Nevermind annonce l’entrée dans une nouvelle décennie, une nouvelle façon de voir le monde, moins régressive que dans les années 1980 et qui se situe dans une espèce de désenchantement par rapport au côté musclé et triomphant que peuvent avoir le gouvernement comme la culture de l’époque. Nevermind a surtout provoqué un changement de son, et c’est amusant de lire dans la presse musicale de l’époque des articles sur des groupes de hard-rock ou de glam-metal qui, du jour au lendemain, devenaient obsolètes à cause du son de Nirvana. Cela prouvait qu’il y avait une place, y compris en radio, pour un son plus brut, moins clinquant. Cela a par exemple permis à un tube fait de bric et de broc comme « Loser » de Beck de devenir un gros succès. Ce qui n’empêche pas par ailleurs qu’après, ce changement de forme ait pu se caricaturer et intégrer le nouveau mainstream, devenir quelque chose d’accepté ou de courant. Pour prendre un exemple cinématographique, la Nouvelle Vague, dans les années 60, était vu comme un courant révolutionnaire, en rupture avec tous les usages de l’époque : aujourd’hui, tu projettes À bout de souffle à quelqu’un qui n’a pas vécu cette époque-là, il n’aura pas l’impression que c’est quelque chose de révolutionnaire, parce que cela a été intégré à la grammaire courante.
Est-ce que nous ne vivons pas actuellement une période où la musique indé n’a jamais été aussi florissante et facile d’accès ?

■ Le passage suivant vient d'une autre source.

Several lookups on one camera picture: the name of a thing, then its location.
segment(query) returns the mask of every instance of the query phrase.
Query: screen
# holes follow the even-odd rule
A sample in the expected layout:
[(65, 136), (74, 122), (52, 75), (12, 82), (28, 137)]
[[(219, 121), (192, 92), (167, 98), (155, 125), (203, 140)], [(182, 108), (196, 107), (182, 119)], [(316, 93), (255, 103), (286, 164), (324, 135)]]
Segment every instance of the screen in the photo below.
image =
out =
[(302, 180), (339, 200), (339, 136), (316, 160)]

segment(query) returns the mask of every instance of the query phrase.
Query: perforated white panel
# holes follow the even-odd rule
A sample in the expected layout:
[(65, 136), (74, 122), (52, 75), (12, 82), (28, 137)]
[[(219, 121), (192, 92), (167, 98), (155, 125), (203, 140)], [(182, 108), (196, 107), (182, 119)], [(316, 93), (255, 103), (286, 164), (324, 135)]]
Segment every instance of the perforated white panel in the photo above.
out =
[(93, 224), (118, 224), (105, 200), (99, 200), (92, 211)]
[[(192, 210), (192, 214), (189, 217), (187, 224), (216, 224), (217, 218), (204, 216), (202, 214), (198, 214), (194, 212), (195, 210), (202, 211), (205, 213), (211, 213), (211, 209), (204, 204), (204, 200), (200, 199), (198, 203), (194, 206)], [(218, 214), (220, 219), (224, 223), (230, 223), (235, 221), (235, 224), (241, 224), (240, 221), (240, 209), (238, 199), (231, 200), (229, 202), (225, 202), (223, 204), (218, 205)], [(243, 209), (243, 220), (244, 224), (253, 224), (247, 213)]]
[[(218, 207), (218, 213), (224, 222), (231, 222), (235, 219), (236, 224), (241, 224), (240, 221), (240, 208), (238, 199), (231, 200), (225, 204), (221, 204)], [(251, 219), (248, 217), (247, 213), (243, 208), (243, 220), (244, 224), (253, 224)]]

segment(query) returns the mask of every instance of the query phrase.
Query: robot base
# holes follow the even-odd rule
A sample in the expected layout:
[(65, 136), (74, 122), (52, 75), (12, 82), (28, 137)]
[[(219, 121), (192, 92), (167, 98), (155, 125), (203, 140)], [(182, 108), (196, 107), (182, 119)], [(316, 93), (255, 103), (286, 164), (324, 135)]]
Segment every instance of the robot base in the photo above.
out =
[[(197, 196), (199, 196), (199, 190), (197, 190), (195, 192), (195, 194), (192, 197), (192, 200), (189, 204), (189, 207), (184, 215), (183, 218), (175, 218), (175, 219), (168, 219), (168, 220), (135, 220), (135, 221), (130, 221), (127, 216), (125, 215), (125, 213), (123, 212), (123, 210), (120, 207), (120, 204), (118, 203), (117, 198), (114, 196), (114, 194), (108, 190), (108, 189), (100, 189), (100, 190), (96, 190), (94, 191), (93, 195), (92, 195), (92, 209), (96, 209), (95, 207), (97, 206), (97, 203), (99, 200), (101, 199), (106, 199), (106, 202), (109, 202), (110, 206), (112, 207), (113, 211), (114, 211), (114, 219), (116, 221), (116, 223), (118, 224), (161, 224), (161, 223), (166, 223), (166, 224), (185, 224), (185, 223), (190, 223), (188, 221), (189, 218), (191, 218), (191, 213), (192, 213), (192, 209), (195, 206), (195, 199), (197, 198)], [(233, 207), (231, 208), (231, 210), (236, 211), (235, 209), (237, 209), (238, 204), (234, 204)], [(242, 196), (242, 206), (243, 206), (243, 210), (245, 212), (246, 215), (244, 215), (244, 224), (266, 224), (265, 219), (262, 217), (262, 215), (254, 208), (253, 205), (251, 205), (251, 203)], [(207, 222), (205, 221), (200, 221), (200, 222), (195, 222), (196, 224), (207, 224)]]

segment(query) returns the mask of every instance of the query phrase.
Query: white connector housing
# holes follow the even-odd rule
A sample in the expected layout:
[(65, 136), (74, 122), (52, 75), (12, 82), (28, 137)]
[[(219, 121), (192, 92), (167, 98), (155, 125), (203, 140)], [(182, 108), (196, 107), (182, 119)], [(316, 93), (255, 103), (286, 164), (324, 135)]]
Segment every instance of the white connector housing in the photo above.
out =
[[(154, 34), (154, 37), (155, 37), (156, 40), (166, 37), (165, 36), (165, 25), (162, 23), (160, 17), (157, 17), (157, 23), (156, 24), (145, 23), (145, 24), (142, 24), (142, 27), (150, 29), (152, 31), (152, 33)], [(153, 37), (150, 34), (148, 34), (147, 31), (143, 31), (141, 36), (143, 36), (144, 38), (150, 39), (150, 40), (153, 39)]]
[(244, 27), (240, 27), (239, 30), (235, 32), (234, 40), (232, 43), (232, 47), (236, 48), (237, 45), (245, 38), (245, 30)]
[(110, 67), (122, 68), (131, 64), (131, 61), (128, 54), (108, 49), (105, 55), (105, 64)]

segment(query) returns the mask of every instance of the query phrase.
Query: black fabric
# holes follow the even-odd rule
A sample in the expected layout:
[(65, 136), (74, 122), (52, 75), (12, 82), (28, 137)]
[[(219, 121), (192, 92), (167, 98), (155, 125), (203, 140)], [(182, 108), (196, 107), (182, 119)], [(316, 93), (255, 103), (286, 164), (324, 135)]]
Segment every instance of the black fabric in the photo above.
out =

Je pense effectivement que la culture indé n’a jamais été quelque chose d’aussi aisée à pratiquer. Il y a 40 ans, si vous étiez musicien et que vous souhaitiez diffuser votre musique, il fallait éditer des 45 tours, puis les vendre par correspondance ou aller les déposer chez des disquaires. Aujourd’hui tout l’aspect technique est grandement facilité par la démocratisation des home studio et il n’a jamais été aussi aisé de partager votre musique, de la mettre sur des plateformes numériques et d’annoncer sa sortie par le biais des réseaux sociaux. Cela ne signifie évidemment pas que toutes les sorties partent à égalité, il y a toujours, y compris dans les nouvelles technologies, des phénomènes qui vont en favoriser certains et en défavoriser d’autres. Votre musique sera plus ou moins mise en avant sur les plate-forme de streaming selon certaines caractéristiques, comme l’intégration ou non à des playlists et la compatibilité avec les algorithmes de recommandation. On sait par exemple que ces plate-forme favorisent beaucoup les musiques qui ont des accroches mélodiques très fortes dès les premières secondes, ce qui d’ailleurs influe sur la composition. Le deuxième phénomène, c’est l’abondance de productions. Aujourd’hui il n’a jamais été aussi facile de faire de la musique de manière indépendante, avec le risque d’être noyé dans une masse de sorties phénoménales, qui fait qu’il y a une très forte concurrence entre les artistes.
Quels sont tes prochains projets ?
Je n’ai pas de projet de livre à court terme, et si cela se présente cela ne sera pas obligatoirement sur la musique non plus, vu que j’écris sur d’autres thématiques. J’essaie en revanche, dans la mesure du possible, de continuer à écrire sur la musique de façon plus journalistique et plus quotidienne, comme je pouvais le faire quand j’ai débuté en bloguant puis ensuite en écrivant pour divers sites et magazines musicaux. Mais aujourd’hui, cela m’intéresse beaucoup moins qu’avant d’écrire sur les gros groupes indés établis, de chroniquer le huitième album de The National ou le douzième Belle and Sebastian. Cela me branche plus d’essayer de découvrir des groupes et artistes que je connaissais pas, notamment sur Bandcamp, qui permet très facilement de faire des découvertes, ou de m’intéresser à des genres ou pays sur lesquels je n’écrivais pas auparavant.
Merci à Jean-Marie Pottier de nous avoir accordé cet entretien.